In an effort to restrict self-represented litigants from cross examining their victims of domestic violence, the Federal Government is set to introduce new legislation to abolish the existing practice. The Government is concerned that the current regime which permits cross examination of a victim of family violence by their alleged offender, exposes the victim to additional trauma and provides a powerful tool for harassment for perpetrators.
In family law proceedings there are no express protections for victims. The absence of specific legislation to prevent this from taking place and protect victim’s stands in contrast to the protective measures implemented in criminal and civil jurisdiction. In the criminal jurisdiction, self-represented litigants are no longer able to cross examine their victim in a sexual violence or in a rape matter. Unfortunately, the situation persists within the Family Court. Attorney General Christian Porter cited a desire to avoid further trauma to victims and called for cross examination to be conducted by an independent counsel.

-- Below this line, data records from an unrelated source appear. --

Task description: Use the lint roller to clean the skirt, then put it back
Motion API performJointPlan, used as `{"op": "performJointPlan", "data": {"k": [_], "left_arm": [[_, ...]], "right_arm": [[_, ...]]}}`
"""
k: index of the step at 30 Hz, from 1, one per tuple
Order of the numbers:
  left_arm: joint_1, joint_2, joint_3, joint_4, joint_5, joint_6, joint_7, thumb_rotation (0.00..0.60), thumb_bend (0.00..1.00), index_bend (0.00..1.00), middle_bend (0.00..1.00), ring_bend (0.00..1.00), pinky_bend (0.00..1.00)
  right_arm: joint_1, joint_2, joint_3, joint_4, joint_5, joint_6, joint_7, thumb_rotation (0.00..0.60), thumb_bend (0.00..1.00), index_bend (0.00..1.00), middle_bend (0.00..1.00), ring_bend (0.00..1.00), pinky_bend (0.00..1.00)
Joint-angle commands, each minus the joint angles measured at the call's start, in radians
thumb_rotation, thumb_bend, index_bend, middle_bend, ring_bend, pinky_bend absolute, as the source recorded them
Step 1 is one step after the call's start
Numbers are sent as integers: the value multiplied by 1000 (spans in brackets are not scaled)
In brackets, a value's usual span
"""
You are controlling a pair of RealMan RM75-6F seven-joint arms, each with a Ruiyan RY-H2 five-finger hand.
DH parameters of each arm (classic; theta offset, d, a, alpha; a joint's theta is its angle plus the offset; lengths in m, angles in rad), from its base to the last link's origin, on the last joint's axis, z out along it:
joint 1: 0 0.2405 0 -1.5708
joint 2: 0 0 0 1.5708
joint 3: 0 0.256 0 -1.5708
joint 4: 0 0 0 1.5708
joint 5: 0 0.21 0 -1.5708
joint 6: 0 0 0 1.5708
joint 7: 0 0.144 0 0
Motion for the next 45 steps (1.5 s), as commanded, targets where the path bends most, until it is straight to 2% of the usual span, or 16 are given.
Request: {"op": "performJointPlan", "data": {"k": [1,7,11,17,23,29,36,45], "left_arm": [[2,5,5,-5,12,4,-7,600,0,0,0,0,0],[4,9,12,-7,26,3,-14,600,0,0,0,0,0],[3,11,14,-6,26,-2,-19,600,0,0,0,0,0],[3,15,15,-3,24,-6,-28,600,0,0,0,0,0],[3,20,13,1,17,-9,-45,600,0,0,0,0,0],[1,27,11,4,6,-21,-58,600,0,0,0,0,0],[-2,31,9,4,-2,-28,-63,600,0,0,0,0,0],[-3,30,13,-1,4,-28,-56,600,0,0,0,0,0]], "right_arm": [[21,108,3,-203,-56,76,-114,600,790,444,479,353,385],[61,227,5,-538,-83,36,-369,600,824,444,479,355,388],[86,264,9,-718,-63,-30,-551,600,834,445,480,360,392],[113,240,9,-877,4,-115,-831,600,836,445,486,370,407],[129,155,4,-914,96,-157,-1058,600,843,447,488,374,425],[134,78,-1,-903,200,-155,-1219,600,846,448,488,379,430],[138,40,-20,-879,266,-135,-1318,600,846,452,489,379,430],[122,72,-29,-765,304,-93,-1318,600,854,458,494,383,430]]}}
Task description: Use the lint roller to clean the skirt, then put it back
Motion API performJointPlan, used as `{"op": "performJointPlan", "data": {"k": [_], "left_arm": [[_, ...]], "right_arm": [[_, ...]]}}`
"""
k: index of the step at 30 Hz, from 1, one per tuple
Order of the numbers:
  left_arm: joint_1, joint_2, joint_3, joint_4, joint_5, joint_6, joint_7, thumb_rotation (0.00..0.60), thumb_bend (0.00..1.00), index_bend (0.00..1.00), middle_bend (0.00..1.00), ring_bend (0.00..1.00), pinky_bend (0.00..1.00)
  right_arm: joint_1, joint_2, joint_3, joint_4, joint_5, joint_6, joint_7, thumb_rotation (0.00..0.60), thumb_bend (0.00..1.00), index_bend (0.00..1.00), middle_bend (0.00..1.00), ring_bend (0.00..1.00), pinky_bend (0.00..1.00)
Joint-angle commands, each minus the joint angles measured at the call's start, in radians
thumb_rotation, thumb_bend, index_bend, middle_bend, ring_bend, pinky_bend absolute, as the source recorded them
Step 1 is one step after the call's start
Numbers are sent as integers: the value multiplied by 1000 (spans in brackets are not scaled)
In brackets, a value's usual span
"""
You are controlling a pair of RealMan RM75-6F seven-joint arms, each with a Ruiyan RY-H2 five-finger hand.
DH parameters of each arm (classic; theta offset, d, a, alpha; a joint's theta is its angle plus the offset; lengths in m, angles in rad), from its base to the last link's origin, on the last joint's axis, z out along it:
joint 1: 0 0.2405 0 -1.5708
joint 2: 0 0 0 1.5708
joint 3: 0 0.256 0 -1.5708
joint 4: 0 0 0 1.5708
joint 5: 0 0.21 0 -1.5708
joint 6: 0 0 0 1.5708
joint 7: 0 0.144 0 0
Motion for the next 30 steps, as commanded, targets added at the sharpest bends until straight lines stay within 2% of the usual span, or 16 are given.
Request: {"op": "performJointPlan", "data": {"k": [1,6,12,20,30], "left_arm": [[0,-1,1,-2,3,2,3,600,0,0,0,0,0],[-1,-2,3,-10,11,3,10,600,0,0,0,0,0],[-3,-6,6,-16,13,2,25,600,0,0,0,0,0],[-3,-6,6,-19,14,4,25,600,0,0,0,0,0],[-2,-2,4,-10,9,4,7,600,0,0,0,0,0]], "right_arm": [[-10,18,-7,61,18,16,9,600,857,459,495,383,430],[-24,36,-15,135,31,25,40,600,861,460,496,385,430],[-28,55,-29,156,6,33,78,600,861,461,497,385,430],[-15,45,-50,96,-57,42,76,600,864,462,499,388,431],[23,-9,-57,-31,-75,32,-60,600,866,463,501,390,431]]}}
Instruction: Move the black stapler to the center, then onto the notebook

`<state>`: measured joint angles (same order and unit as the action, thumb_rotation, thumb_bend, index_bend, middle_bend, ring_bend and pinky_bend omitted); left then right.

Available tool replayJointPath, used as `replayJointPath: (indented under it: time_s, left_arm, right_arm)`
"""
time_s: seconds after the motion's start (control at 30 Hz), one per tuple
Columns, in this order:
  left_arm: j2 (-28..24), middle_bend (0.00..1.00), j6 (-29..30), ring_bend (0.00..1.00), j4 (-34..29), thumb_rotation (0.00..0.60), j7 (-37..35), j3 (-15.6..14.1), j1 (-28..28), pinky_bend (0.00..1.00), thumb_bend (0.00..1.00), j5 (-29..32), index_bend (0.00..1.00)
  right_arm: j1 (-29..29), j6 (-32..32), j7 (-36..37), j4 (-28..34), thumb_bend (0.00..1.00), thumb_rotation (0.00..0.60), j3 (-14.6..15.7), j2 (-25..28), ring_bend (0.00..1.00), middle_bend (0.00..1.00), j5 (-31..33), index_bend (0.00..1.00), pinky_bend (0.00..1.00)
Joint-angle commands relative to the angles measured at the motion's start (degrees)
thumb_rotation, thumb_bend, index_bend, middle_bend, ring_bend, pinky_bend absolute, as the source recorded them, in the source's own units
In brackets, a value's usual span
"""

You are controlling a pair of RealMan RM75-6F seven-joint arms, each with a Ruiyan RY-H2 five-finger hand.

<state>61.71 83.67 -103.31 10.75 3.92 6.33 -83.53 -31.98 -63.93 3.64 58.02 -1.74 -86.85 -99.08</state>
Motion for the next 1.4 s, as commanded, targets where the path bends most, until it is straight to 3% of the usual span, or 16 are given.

The call for change to protect victims from being personally cross-examined is not new. In 2015, Women’s Legal Services Australia (WLSA) conducted a survey to advocate for terminating the existing practice. They found that 45 percent of respondents who were personally cross examined stated that the fear of personal cross examination by the perpetrator had been a significant factor in their decision to settle. Angela Lynch from WLSA noted that the current system enables perpetrators to use the court system to abuse their victim.
The Australian Law Reform Commission is due to review the family law system and report to the Government by March 2019.